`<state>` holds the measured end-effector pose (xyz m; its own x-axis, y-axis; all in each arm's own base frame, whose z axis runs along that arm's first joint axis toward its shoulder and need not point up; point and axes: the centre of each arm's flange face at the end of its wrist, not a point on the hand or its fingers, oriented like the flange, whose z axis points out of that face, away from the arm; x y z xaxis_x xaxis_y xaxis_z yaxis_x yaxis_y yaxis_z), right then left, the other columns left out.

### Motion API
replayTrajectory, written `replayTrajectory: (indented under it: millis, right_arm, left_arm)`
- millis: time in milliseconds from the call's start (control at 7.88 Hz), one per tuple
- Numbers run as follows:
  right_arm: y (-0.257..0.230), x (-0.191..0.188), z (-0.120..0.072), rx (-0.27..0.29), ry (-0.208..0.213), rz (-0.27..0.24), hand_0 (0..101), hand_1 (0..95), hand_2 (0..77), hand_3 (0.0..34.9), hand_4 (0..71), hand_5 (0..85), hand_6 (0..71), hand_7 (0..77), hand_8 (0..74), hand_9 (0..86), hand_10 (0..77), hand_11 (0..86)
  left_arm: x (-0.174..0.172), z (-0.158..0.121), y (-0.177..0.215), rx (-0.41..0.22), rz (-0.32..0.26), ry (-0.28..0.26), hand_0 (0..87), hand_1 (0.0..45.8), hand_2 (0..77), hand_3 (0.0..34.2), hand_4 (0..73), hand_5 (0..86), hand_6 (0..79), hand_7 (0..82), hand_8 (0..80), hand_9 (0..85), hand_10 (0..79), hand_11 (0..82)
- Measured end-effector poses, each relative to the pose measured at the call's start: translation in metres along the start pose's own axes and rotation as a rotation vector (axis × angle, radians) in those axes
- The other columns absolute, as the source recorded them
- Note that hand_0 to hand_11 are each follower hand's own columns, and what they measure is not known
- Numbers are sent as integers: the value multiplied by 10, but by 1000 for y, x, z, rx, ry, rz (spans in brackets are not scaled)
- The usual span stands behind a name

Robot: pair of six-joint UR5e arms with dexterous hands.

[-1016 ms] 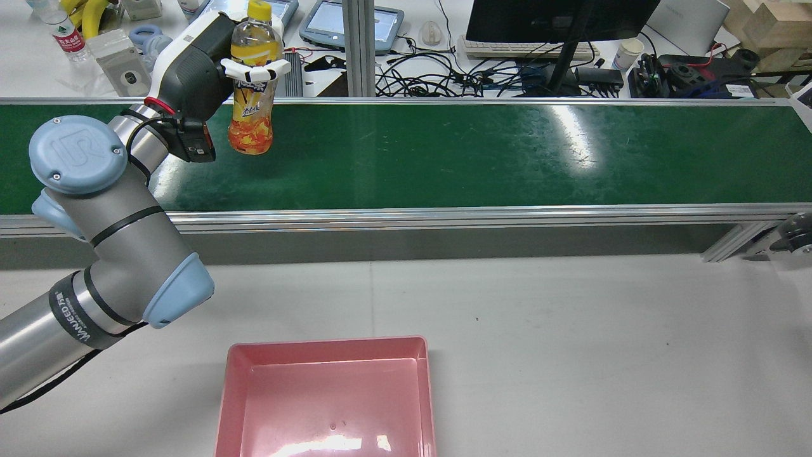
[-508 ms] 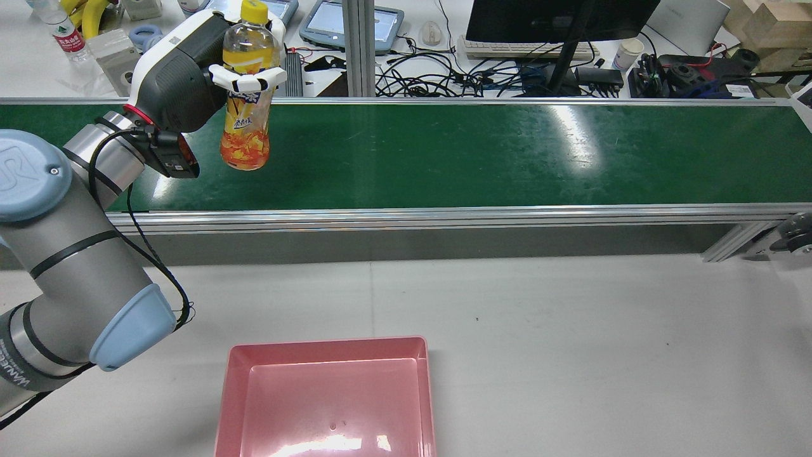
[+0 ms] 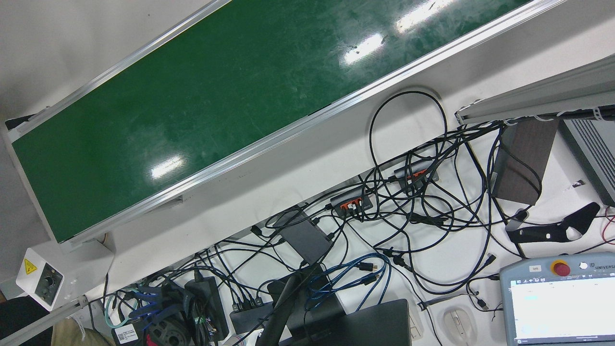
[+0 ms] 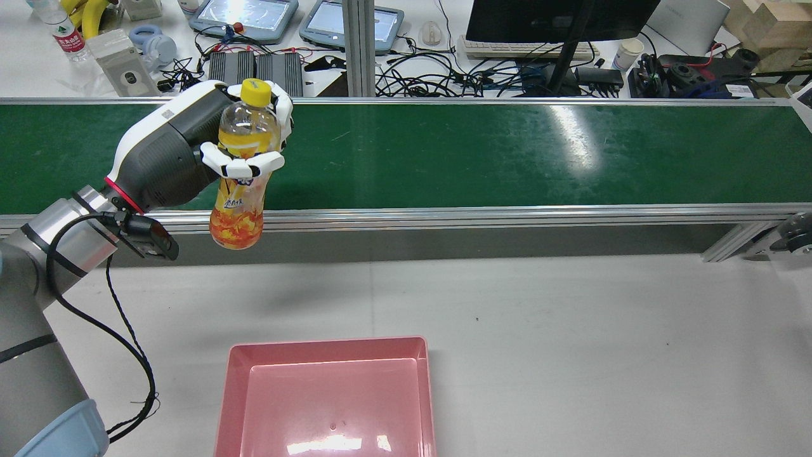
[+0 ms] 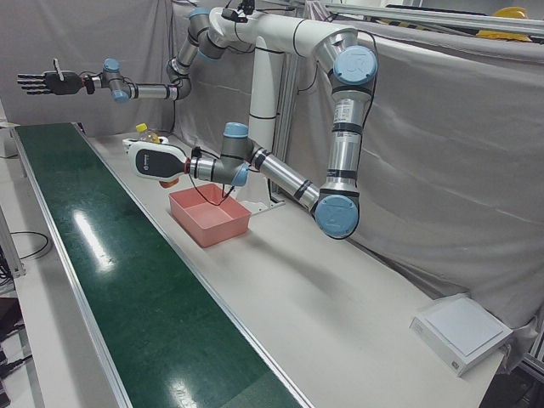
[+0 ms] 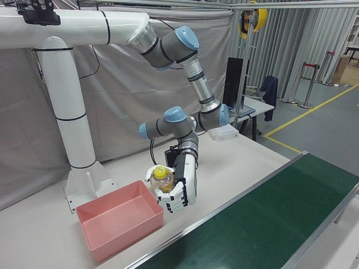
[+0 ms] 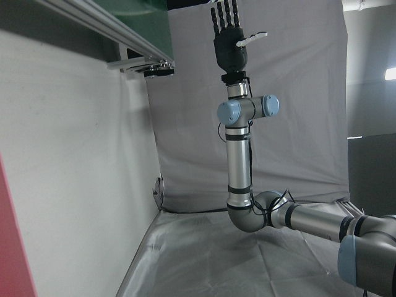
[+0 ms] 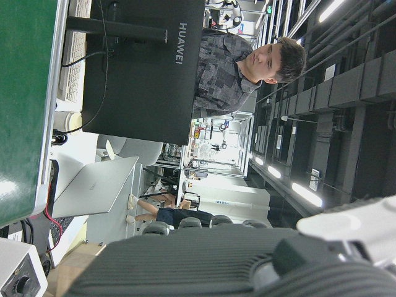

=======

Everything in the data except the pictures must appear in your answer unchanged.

* Response to the task
`<state>` holds the measured end-effector pose (xyz m; its own x-axis, y-axis; all in each arm's own base frame, whose z axis runs along that arm's first joint axis toward its shoulder and need not point up; point and axes: the centre of each arm's flange face at the end of its wrist, not a point on the hand or its fingers, oriented like the flange, whose z axis points out of that face, away from the arm; x y z xaxis_x xaxis_y xaxis_z yaxis_x yaxis_y yaxis_z), right then left, the other columns left out.

### Motion API
replayTrajectory, written `replayTrajectory: (indented under it: millis, right_arm, left_arm)`
- millis: time in milliseconds from the call's start (control at 7.88 Hz), one per tuple
- Numbers run as follows:
  right_arm: y (-0.257..0.230), x (-0.191..0.188), z (-0.120..0.072), rx (-0.27..0.29), ry (-0.208..0.213), rz (-0.27..0.24), hand_0 (0..101), hand_1 (0..95), hand_2 (0..77), hand_3 (0.0..34.9), hand_4 (0..71), hand_5 (0..85), hand_6 (0..71), hand_7 (0..77), hand_8 (0..74), hand_9 (0..86), hand_10 (0..77), hand_11 (0..86)
  left_arm: x (-0.174..0.172), z (-0.158..0.121), y (-0.177..0.215), rx (-0.41..0.22), rz (-0.32..0.26), ry (-0.28..0.26), hand_0 (0..87), hand_1 (0.0..45.8), hand_2 (0..77), hand_3 (0.0..34.2), hand_4 (0..73), hand_5 (0..86), hand_6 (0..79), hand_7 (0..82), hand_8 (0..80), hand_9 (0..85), hand_10 (0..79), hand_11 (0..82)
- Measured end-effector poses, each relative to the pose measured at the call's start: translation in metres along the start pose's own axes and rotation as a rotation vector (axis × angle, radians) in those axes
- The other columns absolute, as the source recorded them
- Note that hand_0 to hand_11 are each follower hand's own columns, and what they measure is not known
- Numbers are sent as integers: the value multiplied by 10, but by 1000 for y, x, z, rx, ry, rz (spans in brackets are not scaled)
- The usual span stands behind a name

Robot: pair of six-joint UR5e arms with dexterous hands.

[-1016 ms] 
[-508 ms] 
[+0 ms] 
[+0 ms] 
[+0 ms] 
[+0 ms] 
[+0 ms] 
[+0 ms] 

The response is complete as it stands.